_What the task asks_:
Please repeat the lines below exactly. Begin with the line containing "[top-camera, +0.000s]" and go on through the line containing "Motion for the".

_Data provided_:
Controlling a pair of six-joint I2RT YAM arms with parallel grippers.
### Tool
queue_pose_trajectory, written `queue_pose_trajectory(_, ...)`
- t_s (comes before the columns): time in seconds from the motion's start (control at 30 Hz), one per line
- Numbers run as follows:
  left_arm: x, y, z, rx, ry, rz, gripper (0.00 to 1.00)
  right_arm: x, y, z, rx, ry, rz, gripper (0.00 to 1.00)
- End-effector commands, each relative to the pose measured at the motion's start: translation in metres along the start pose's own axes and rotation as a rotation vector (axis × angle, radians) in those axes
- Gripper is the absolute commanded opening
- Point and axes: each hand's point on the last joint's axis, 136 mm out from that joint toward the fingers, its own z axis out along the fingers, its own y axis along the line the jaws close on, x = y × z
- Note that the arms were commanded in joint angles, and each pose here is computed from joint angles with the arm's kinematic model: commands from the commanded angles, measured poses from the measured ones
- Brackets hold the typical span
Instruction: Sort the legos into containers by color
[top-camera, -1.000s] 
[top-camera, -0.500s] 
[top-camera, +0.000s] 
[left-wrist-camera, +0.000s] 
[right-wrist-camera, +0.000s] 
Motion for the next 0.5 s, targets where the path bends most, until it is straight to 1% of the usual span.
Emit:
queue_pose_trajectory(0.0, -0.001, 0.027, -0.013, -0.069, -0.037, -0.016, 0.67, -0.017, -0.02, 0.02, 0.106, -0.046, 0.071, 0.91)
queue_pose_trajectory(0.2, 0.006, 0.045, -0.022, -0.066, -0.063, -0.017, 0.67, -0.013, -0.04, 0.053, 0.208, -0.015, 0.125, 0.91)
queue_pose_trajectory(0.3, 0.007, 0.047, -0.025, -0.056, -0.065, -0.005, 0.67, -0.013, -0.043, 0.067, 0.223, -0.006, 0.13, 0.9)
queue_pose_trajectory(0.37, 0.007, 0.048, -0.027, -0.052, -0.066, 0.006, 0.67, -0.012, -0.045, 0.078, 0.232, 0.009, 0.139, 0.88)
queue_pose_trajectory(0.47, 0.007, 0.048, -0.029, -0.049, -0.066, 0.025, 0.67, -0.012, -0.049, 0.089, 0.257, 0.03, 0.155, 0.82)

_Response to this exercise_:
[top-camera, +0.000s] 
[left-wrist-camera, +0.000s] 
[right-wrist-camera, +0.000s] 
Motion for the next 0.5 s, targets where the path bends most, until it is straight to 1% of the usual span.

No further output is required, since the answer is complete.